Mayor Bill de Blasio today rallied with a host of activists and politicians to demand Congress pass a bill permitting financially flailing Puerto Rico to declare bankruptcy to escape its credit crisis.
The mayor highlighted the city’s large and historic Puerto Rican population in calling for the the passage of the Puerto Rico Chapter 9 Uniformity Act, which would grant the territory the same powers to manage its deficits as a state—allowing it to restructure the $70 billion the island and its municipalities owe to lenders. Mr. de Blasio blamed federal policy, which curtails the commonwealth’s trade, inhibits its ability to collect taxes and limits its aid from Washington, for the problem and insisted the government has an obligation to ameliorate the damage done.
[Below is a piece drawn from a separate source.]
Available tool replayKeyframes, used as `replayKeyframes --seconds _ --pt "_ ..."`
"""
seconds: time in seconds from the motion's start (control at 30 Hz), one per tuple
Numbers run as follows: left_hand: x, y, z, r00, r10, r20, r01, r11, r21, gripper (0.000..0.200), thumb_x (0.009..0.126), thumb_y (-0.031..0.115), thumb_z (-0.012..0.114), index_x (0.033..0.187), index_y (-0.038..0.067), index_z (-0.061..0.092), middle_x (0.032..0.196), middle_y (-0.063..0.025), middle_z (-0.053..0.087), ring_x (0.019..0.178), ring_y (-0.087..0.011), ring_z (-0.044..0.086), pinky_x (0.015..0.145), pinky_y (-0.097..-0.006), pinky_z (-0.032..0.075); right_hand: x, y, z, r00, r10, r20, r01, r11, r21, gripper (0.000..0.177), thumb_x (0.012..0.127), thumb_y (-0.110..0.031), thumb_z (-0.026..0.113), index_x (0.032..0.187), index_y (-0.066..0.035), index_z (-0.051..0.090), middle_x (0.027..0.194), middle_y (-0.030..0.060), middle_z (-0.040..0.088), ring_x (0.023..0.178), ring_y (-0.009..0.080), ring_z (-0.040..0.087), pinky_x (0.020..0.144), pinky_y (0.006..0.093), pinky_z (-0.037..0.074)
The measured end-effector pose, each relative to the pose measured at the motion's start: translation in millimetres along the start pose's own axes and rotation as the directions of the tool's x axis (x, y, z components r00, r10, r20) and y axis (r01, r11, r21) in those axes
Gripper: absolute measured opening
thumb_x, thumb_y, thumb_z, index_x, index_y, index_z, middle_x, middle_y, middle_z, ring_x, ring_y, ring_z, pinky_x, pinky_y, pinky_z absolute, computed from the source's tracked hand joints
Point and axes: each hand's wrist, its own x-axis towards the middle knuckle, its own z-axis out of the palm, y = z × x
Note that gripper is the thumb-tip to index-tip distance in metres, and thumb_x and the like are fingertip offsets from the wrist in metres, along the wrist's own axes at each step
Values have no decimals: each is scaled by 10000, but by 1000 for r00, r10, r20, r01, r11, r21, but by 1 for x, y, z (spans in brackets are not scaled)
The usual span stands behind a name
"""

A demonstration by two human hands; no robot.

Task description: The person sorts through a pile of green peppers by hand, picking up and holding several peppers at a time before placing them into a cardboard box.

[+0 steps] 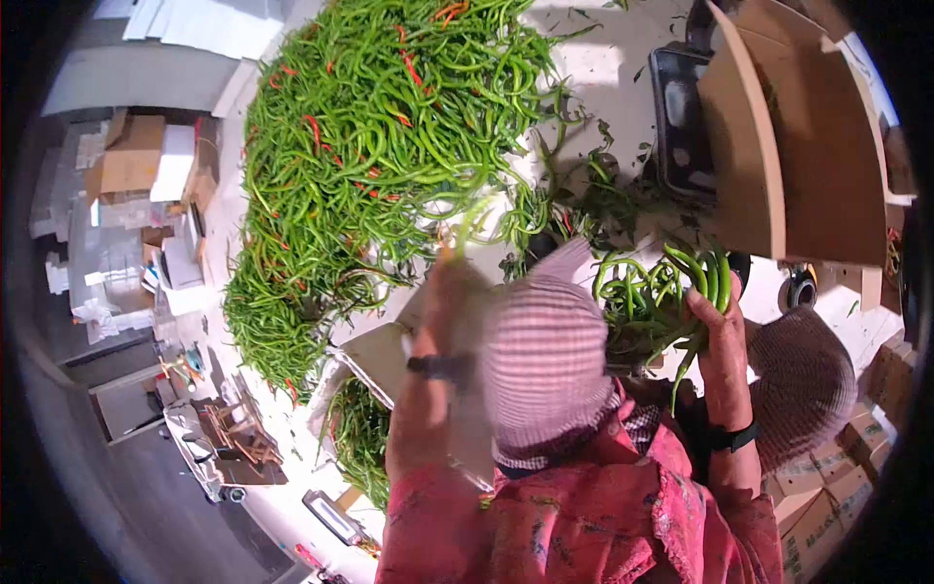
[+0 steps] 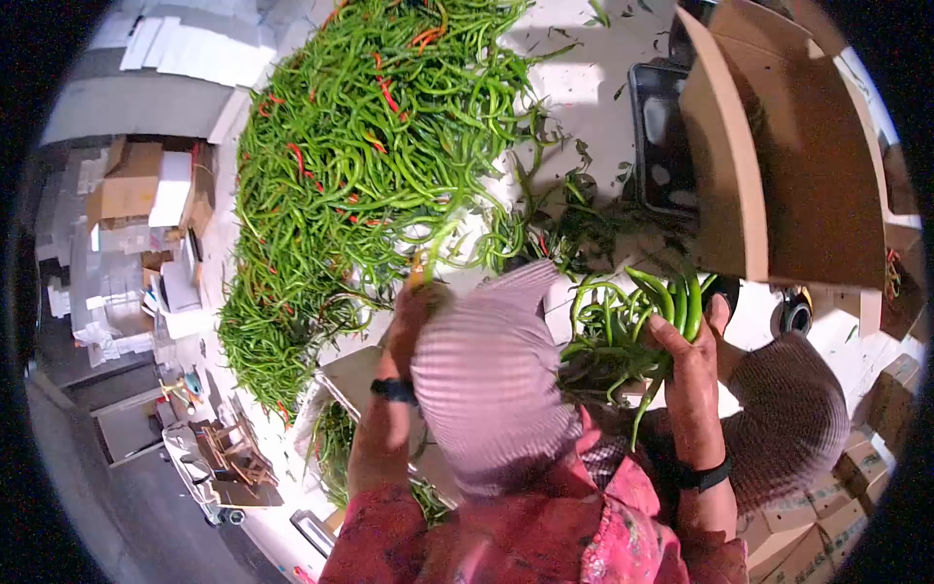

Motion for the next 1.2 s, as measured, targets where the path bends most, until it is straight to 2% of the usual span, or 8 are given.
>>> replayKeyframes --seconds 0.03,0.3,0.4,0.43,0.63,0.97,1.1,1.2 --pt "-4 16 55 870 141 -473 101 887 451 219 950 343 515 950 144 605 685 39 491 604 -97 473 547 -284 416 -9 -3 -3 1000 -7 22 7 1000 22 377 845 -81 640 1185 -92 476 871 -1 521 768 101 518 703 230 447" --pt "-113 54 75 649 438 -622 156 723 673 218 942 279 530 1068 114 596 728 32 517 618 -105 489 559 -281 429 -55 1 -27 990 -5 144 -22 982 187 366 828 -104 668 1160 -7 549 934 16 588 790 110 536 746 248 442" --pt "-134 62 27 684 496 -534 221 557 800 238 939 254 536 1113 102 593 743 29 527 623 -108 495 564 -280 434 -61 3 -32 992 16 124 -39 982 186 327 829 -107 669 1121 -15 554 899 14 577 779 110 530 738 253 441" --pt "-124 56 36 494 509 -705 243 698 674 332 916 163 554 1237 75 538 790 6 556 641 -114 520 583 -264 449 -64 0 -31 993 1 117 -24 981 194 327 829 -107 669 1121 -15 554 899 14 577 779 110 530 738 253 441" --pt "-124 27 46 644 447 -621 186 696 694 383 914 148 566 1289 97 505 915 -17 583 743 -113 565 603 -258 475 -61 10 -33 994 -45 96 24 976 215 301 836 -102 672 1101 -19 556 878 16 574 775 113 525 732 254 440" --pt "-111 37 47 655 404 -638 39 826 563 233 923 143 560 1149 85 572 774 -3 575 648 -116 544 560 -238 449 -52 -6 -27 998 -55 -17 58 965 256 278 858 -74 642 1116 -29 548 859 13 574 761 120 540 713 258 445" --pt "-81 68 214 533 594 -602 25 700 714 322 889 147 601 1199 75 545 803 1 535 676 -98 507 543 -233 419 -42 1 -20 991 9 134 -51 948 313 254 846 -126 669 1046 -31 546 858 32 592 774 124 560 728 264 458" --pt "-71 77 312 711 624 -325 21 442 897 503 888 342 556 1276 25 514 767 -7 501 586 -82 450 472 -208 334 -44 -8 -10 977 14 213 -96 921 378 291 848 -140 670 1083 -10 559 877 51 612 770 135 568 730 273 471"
“They are saddled with a debt they cannot pay. They are unable—by law, unable to file for bankruptcy. And they are at the mercy of their creditors. This is an unacceptable situation. It’s a Catch-22 if we’ve ever seen one,” he said on the steps of City Hall. “If the federal government doesn’t step in, it will be abandoning three-and-a-half million Americans who are only asking for fairness at this moment.”
Currently, federal law only allows cities, public authorities and agencies to file for Chapter 9 bankruptcy if they have the approval of a larger state government. Since Puerto Rico is not a state, it cannot authorize any of its arms of government to restructure at present.
At the moment, Puerto Rico’s lenders are insisting on drastic government cutbacks that the local leaders say the territory’s fragile economy cannot afford, and many residents are fleeing to the U.S. mainland. Standing beside Puerto Rican officials like Council Speaker Melissa Mark-Viverito, Bronx State Senator Gustavo Rivera and Bronx Assemblyman Marcos Crespo, Mr. de Blasio argued it would be un-American to let the island continue to writhe through its fiscal pains.
“We have come here today as Americans, we have come here today as New Yorkers to stand up for Puerto Rico, to stand up for our brothers and sisters—people who we care about so deeply because we feel such a strong personal tie, all of us, to the island of Puerto Rico and its people,” he said, noting that the government has allowed cities, companies and counties to declare bankruptcy in the past. “It’s a tradition that we believe in as Americans. It’s certainly a tradition we believe in as New Yorkers. And we know that if Puerto Rico is allowed to fail, it will hurt this entire nation and be a tremendous injustice to the people of Puerto Rico.”
Updated to clarify about the working of Chapter 9 bankruptcy.